### YOUR INSTRUCTIONS
Wherever the line with "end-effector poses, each" sits in the listing below, transcribe from it up to and including the line with "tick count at", exactly, and leave the remaining lines out.

--- INFORMATION SUPPLIED Enclosed Below ---

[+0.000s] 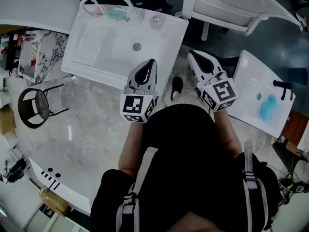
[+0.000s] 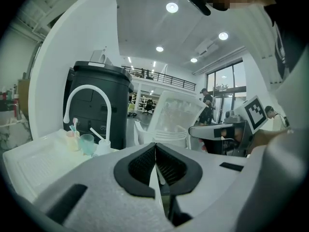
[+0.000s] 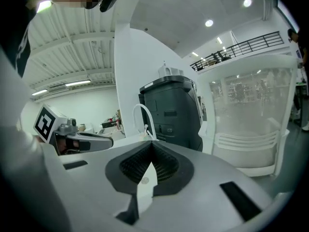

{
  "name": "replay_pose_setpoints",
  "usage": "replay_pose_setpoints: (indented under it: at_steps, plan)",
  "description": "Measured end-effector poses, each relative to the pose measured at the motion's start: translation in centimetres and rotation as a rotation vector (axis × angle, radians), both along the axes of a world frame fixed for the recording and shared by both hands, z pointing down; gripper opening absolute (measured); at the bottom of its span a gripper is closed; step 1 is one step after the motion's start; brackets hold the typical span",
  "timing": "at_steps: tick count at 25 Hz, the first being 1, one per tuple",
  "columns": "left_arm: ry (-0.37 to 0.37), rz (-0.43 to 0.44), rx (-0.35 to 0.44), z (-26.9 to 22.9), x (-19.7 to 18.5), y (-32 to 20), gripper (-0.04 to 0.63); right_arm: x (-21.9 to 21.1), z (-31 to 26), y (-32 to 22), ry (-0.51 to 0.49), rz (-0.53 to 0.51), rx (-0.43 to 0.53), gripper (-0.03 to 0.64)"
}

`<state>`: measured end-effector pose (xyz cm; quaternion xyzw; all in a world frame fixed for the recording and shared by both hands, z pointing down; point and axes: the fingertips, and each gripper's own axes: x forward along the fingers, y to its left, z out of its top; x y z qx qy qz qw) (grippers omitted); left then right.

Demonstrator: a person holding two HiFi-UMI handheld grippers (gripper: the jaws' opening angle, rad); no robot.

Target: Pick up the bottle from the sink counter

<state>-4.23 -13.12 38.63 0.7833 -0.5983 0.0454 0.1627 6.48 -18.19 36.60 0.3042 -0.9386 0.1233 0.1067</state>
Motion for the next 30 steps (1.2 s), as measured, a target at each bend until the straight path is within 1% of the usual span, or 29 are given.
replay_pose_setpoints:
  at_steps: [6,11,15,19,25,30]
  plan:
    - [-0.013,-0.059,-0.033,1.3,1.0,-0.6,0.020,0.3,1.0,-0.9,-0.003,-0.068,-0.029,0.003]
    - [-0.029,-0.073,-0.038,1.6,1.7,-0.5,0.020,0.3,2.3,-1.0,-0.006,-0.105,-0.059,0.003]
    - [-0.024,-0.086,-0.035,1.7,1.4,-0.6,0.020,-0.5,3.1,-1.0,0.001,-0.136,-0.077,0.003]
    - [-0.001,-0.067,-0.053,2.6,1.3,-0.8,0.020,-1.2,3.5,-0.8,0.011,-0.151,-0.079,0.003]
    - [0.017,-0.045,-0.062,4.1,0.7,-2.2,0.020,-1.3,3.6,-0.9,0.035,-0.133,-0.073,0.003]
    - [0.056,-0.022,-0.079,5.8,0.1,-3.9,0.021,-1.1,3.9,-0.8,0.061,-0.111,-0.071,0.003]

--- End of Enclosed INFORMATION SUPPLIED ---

### ANSWER SPACE
  "description": "Measured end-effector poses, each relative to the pose measured at the motion's start: translation in centimetres and rotation as a rotation vector (axis × angle, radians), both along the axes of a world frame fixed for the recording and shared by both hands, z pointing down; gripper opening absolute (measured); at the bottom of its span a gripper is closed; step 1 is one step after the motion's start; brackets hold the typical span",
  "timing": "at_steps: tick count at 25 Hz, the first being 1, one per tuple",

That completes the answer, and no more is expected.